You don’t often hear the phrase ‘deepest, darkest Constantia’ but as I wound my way up through the woods to Eagles’ Nest winery, it felt really quite claustrophobic and sinister. Arriving at the pretty Cape Dutch house was a relief, but still the trees pressed in on all sides and I was grateful when commercial manager Andrew Leaver suggested carrying on up into the vineyards above the winery.
Oh wow! Within one turn of the road we had left all the scary forest behind and in front of us was this incredible amphitheatre of terraces and vines. It felt as if I were in the Mosel, Germany and, as we lurched up impossibly steep, virtually invisible tracks at crazy angles, Andrew explained that devastating forest fires flew through this area of Constantia a decade ago, turning what had been a ‘hobby farm’ for owners, the Mylrea family, into a charred wreck.
Rather fortuitously, the Mylrea’s previous business was construction and they had hung onto a couple of heavy, earth-moving machines ‘just in case’. Using top viti-consultant Kevin Watt, they mapped out an improbable series of terraces which hug the curves of the mountainside, fitting into tight corners with ease. The aim is to make the most of the cool Constantia climate whilst minimising the effect of the wind. They also decided to concentrate on red varietals – a departure for most Constantia vineyards – but one which they felt best suited the soils and micro-climates.

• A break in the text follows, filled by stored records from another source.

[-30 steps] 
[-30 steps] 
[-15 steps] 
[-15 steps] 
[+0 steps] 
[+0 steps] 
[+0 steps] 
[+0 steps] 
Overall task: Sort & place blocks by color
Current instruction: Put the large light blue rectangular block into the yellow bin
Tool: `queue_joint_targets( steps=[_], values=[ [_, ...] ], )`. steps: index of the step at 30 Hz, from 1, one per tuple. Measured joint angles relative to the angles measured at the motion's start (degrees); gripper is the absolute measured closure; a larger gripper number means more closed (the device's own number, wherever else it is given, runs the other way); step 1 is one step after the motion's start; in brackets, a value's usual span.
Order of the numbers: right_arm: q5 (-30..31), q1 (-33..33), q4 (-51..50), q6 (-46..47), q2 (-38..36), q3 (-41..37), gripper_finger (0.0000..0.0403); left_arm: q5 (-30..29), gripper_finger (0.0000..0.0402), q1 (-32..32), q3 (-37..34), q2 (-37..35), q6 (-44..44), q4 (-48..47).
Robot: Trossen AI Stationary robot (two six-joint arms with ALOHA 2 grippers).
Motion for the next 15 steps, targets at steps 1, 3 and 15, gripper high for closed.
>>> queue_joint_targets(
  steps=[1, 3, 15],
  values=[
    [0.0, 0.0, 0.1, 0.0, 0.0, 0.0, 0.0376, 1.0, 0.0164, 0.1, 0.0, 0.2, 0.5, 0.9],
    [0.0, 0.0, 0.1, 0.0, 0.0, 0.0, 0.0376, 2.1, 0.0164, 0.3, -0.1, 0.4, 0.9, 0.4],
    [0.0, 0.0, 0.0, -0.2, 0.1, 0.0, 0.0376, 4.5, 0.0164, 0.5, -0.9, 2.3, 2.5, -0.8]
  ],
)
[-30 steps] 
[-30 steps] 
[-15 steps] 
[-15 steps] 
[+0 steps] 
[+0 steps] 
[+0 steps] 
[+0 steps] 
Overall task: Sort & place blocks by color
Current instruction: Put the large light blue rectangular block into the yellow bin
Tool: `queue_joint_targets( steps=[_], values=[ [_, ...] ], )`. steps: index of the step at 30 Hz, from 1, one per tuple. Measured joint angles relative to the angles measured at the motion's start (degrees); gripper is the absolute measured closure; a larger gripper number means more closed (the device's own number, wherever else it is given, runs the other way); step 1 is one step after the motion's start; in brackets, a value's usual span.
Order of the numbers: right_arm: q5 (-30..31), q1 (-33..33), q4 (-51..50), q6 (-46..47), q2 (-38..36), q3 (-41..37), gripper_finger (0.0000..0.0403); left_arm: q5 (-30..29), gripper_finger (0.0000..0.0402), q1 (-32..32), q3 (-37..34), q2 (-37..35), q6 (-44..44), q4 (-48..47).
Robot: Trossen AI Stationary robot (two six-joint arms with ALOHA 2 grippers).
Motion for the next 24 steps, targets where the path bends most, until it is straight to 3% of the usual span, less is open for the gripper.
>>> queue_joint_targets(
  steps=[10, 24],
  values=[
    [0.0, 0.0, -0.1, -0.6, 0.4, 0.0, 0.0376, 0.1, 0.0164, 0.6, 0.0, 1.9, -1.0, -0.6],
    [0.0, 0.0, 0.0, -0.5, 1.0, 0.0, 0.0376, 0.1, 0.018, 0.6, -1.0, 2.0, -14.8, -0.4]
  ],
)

And how right they were. Since its first release, Eagles’ Nest has garnered an unprecedented array of awards including IWSC Best Shiraz in the World and now the Trophy for Best Shiraz for a second year at the Old Mutual Trophy Show awards plus best Red Wine at the Show. Considering they are only 4 vintages into production, this is a remarkable achievement and says much for both the quality of the grapes and the skill of winemakers Martin Meinert and Stuart Botha.
Plans are afoot for new releases later on this year – the Little Eagle will be a Bordeaux blend retailing at considerably less than the top wines, and a Sauvignon Blanc made using bought-in grapes will be coming up soon. A percentage of profits from the Little Eagle will be given to the Western Cape Raptor Research programme to aid them in preserving the last pair of Black Eagles to nest in Constantia and after whom the winery is named. With a new chick on the way, new wines coming through and awards flooding through the door, I think it is fair to say that Eagles’ Nest truly is flying high.
Eagles’ Nest Viognier 2008
A spicy nose with lots of baked peaches and apricots. Intense mouthfeel with marmalade, cloves and a brioche/almond finish. Needs time to open up in the glass and don’t serve it too cold.
Eagles’ Nest Merlot 2006
Surprisingly spicy nose with aromatic herbal notes. Generous black fruit with cinnamon and chocolate. Ripe, integrated tannins with a licorice twist at the finish.
Eagles’ Nest Shiraz 2008
Very classic entry with lots of dark berries and white pepper. Slight hammy hints with cloves, baked plums and perfumed peppercorns. Juicy tannins and well-integrated spicy oak.